Data shown Start Marker
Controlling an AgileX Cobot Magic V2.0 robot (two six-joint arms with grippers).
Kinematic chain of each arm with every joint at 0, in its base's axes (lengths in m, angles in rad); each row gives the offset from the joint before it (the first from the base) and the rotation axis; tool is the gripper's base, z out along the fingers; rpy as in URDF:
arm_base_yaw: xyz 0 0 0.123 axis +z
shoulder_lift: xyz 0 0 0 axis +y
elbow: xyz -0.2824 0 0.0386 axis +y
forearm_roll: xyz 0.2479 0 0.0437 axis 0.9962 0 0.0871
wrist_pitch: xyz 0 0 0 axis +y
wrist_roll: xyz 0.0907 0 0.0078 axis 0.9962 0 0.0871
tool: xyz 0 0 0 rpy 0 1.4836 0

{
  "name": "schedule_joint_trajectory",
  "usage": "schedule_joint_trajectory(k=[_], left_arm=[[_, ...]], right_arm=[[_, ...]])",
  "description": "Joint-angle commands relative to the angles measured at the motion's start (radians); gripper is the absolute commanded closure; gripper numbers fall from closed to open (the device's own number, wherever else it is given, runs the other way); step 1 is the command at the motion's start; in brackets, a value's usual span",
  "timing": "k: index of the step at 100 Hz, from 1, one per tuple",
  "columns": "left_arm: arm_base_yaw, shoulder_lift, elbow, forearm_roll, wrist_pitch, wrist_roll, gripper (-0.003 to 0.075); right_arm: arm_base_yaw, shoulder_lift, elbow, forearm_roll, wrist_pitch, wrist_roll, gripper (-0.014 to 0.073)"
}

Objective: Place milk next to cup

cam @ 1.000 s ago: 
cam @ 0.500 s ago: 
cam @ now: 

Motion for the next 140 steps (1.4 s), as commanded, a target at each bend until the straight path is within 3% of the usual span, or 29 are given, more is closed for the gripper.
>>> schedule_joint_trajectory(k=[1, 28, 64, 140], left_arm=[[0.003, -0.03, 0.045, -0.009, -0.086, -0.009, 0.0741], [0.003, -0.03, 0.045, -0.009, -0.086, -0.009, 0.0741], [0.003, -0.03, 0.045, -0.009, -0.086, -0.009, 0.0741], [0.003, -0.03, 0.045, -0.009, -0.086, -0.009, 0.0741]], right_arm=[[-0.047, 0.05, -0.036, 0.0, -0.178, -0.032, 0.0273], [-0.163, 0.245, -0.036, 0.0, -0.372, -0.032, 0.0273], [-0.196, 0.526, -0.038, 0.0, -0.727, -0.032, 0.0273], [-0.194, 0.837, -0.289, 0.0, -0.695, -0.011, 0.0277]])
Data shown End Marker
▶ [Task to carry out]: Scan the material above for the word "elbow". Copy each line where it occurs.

▶ [Exercise output]:
elbow: xyz -0.2824 0 0.0386 axis +y
  "columns": "left_arm: arm_base_yaw, shoulder_lift, elbow, forearm_roll, wrist_pitch, wrist_roll, gripper (-0.003 to 0.075); right_arm: arm_base_yaw, shoulder_lift, elbow, forearm_roll, wrist_pitch, wrist_roll, gripper (-0.014 to 0.073)"

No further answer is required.